> [Task directions]: Report every line below that has the string "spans" in it.
╭─ Material for this exercise
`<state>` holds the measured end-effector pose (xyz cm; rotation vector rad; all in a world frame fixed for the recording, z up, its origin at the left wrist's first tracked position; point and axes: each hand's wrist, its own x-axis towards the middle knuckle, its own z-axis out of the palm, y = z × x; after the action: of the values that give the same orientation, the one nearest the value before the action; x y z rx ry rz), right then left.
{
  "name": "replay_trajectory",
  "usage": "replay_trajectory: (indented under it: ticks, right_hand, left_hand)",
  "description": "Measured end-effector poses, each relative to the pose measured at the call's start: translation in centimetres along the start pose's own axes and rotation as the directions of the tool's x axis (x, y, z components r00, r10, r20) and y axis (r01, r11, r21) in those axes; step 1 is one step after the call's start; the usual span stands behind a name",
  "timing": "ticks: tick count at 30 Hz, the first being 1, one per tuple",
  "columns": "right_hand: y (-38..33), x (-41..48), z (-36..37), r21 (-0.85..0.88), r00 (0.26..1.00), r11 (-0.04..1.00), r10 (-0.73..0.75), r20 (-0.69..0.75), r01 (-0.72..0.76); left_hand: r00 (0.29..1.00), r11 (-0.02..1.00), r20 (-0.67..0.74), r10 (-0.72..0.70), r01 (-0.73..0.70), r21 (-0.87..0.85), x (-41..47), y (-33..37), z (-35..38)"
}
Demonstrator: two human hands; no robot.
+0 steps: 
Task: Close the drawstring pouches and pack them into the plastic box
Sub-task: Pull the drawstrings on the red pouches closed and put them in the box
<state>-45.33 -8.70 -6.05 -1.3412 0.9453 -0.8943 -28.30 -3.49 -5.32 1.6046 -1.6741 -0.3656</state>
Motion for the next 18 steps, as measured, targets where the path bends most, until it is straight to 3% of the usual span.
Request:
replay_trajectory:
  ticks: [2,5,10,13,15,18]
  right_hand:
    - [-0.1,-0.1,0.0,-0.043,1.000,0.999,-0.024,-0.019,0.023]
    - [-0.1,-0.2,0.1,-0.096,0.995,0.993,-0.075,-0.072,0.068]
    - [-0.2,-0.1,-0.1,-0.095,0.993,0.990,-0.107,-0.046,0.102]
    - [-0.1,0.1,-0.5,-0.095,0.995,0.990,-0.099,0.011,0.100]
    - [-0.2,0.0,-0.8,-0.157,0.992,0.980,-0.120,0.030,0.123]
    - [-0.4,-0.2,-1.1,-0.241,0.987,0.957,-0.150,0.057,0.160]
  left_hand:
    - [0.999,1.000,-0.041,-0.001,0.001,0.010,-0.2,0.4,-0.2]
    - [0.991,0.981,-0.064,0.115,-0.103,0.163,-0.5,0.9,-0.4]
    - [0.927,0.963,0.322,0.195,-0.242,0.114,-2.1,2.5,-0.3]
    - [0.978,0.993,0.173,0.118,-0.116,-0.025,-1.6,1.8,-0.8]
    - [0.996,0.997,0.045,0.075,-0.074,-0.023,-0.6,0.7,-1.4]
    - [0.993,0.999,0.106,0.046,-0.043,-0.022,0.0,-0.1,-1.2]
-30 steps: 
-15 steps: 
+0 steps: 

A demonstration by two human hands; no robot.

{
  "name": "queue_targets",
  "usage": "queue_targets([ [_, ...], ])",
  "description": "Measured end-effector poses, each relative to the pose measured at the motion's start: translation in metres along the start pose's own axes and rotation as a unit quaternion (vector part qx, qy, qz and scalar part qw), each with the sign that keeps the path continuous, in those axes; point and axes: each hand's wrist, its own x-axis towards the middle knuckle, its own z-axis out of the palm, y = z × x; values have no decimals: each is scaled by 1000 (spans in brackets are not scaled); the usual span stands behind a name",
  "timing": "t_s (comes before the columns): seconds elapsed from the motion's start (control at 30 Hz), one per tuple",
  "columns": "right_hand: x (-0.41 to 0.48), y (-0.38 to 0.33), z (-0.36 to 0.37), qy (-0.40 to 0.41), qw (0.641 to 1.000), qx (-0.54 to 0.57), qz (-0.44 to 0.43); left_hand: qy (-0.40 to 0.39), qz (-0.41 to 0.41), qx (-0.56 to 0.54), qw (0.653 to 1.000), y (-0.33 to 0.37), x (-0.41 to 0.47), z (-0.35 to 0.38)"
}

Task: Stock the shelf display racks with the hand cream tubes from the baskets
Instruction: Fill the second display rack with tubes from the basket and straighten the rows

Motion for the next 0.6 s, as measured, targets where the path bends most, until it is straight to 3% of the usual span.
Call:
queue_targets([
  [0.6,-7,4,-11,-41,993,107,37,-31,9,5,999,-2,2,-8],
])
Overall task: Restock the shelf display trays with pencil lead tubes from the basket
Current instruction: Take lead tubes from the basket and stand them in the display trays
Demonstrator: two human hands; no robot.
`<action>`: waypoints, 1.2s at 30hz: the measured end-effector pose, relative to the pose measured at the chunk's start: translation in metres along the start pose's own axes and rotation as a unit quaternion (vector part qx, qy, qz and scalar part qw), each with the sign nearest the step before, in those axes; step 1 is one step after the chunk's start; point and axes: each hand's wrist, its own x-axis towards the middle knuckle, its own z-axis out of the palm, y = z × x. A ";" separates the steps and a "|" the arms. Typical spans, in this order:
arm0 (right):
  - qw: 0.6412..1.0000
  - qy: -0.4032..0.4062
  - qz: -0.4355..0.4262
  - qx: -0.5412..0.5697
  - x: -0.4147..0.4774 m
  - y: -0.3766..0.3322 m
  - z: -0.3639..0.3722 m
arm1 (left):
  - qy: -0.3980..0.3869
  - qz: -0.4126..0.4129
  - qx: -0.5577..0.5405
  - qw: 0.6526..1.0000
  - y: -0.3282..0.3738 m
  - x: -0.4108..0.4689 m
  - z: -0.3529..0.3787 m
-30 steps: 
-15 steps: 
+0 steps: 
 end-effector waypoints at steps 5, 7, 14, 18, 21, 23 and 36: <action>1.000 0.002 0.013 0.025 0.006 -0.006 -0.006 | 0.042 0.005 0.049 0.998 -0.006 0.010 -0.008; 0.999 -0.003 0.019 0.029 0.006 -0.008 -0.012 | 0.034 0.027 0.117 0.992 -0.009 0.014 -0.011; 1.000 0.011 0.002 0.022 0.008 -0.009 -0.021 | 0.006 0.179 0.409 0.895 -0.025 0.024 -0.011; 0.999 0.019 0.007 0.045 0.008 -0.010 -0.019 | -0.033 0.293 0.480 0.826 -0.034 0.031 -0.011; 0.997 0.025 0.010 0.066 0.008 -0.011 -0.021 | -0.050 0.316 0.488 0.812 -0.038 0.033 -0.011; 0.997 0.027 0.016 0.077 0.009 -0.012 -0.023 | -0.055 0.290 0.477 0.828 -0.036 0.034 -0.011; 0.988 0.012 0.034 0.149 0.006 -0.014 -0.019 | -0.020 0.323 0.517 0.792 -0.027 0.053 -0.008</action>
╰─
> [Worked solution]:
  "description": "Measured end-effector poses, each relative to the pose measured at the motion's start: translation in metres along the start pose's own axes and rotation as a unit quaternion (vector part qx, qy, qz and scalar part qw), each with the sign that keeps the path continuous, in those axes; point and axes: each hand's wrist, its own x-axis towards the middle knuckle, its own z-axis out of the palm, y = z × x; values have no decimals: each is scaled by 1000 (spans in brackets are not scaled); the usual span stands behind a name",
`<action>`: waypoints, 1.2s at 30hz: the measured end-effector pose, relative to the pose measured at the chunk's start: translation in metres along the start pose's own axes and rotation as a unit quaternion (vector part qx, qy, qz and scalar part qw), each with the sign nearest the step before, in those axes; step 1 is one step after the chunk's start; point and axes: each hand's wrist, its own x-axis towards the middle knuckle, its own z-axis out of the palm, y = z × x. A ";" separates the steps and a "|" the arms. Typical spans, in this order:

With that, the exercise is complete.